– Il miglior commento, dopo la morte di Eluana, stava nella email di un amico: “Il Signore ha avuto pietà e l’ha chiamata nella sua dimora eterna. E adesso dobbiamo pregare perché abbia pietà anche degli spietati”.
Abbiamo vissuto, infatti, un’apocalisse: svelamento della nostra tragica incapacità di attraversare una vicenda difficile senza perdere la pietà e la ragionevolezza, il senso del limite e del bene comune. Mentre i media diffondevano dalle strade e dal parlamento lo spettacolo osceno di quelli che gridavano “assassini!”, le persone semplici si scambiavano parole di dolore, di partecipazione e di preoccupazione crescente.
Fra i “grandi”, parole chiare e sensate, giunte quasi impreviste come da un’antica riserva dimenticata, le hanno pronunciate Oscar Luigi Scalfaro, Giulio Andreotti e l’arcivescovo Giuseppe Casale. Tre “ex”, quasi a dimostrare che solo lontano dal potere e dagli interessi immediati si trova libertà e saggezza.

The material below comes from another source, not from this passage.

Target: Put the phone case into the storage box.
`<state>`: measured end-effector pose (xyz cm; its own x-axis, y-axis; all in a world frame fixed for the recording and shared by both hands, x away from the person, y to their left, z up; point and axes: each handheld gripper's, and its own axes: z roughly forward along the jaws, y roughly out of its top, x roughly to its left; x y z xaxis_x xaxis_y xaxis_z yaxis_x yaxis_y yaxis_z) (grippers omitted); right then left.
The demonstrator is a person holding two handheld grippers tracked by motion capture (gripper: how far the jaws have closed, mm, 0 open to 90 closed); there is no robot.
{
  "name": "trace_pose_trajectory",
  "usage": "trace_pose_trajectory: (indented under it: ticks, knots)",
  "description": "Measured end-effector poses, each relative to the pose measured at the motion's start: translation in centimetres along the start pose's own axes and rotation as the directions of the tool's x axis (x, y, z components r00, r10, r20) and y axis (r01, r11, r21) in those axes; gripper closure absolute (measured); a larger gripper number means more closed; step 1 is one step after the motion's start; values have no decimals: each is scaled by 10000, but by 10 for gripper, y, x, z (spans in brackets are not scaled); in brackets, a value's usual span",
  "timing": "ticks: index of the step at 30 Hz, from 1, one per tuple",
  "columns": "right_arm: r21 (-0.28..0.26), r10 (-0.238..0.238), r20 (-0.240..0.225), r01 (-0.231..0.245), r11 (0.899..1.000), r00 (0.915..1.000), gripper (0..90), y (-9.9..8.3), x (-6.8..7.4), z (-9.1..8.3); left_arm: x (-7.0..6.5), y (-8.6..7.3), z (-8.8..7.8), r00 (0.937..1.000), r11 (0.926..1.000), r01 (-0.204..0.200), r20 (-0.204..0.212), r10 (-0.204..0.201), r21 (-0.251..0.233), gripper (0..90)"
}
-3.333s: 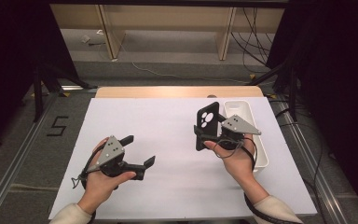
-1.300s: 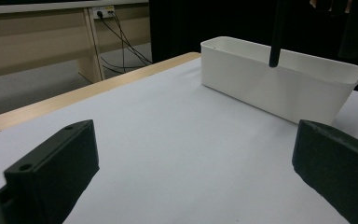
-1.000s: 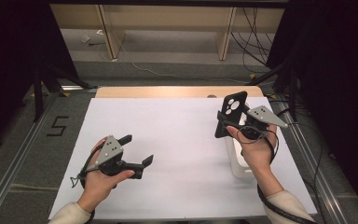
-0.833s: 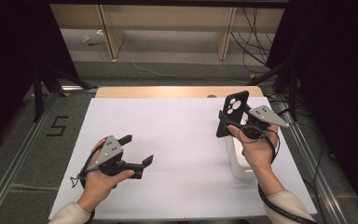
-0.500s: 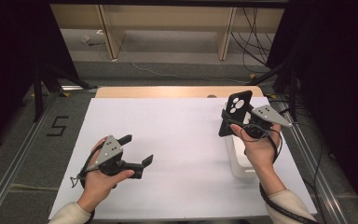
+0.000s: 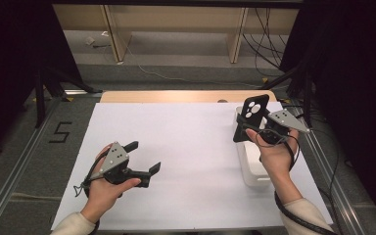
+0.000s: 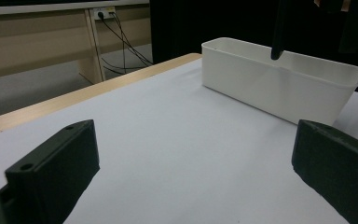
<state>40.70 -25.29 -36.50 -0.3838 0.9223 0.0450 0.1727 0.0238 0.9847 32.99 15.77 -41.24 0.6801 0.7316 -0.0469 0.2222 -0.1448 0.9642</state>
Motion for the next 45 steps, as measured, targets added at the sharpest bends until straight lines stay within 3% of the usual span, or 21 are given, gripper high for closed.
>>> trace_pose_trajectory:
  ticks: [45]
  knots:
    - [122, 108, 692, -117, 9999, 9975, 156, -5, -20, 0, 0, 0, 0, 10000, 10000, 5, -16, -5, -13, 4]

L’impressione è di aver assistito ad una grande, scandalosa, operazione di potere concertata tra alcuni personaggi ecclesiastici e una parte politica. Nella Chiesa ci saranno tempo e occasioni, speriamo, di riflettere. E forse di chiedere perdono. Ma soprattutto ci sarà modo di comprendere che chiamare la legge e la politica a conservare, quasi senza discernimento, qualunque situazione di vita, in qualunque modo, significa negare gli spazi della libertà e della coscienza (delle persone, dei medici, dei familiari?). E significa cadere in un delirio di onnipotenza e di onniscienza, assumere l’atteggiamento farisaico di quelli che impongono pesi insopportabili agli altri e non sono né disposti né capaci di portare essi stessi neppure pesi molto minori.
Certo per i credenti la vita è dono di Dio; e dev’essere amministrata dall’uomo secondo il volere di Dio con intelligenza e amore. Si tratta di trovare le parole giuste per dirlo; e soprattutto di testimoniarlo coi fatti. È apparso scandaloso invece che sul dramma della famiglia Englaro si sia costruita un’operazione politica, un’alleanza che appare organica, tra lo schieramento politico conservatore e l’integralismo cattolico dominante. Un’alleanza che va sotto i vessilli della “cultura della vita” contrapposta alla cultura della morte!
Paradossale: buona parte dei nuovi crociati della vita hanno accettato e condiviso le guerre di Bush, l’idea dello scontro di culture e religioni, ignorano totalmente i poveri del terzo mondo e anche quelli di casa nostra. Sono i protagonisti e i servi del sistema politico-economico che privilegia il danaro sugli uomini, il benessere sulla giustizia, la potenza sulla ragione.
Sono quelli che non si commuovono per i poveri che bussano alla porta di Epulone, né per quelli che non riescono neppure ad arrivare sulle nostre coste e affogano nel Mediterraneo. E se proprio restano qui li farebbero denunciare dai medici la prima volta che vanno a curarsi. Sono magari persino come quelli che negano i lager e non avevano nulla da dire su Guantanamo? se non che anche Stalin faceva così!
Nei giorni scorsi molti politici (ma anche molti ecclesiastici) hanno dimostrato di non conoscere e di non rispettare il proprio “limite”; di non sapere quel che sta “al di là della politica”. È stato dissipato molto di quel sentire comune che è patrimonio prezioso di un Paese. Abbiamo subito un danno enorme, anche se non tocca il Pil.
È stato minacciato addirittura di cambiare la Costituzione per dare ancora più potere al Presidente (al presidente del consiglio dei ministri!) e fare un altro passo verso la “democrazia autoritaria”. E tutto questo sotto le bandiere della “cultura della vita”! Noi ci domandiamo se non sia necessario che si alzi qualche voce in più, serena e autorevole, per dire che questa strada porta al disastro: non può e non dev’essere percorsa.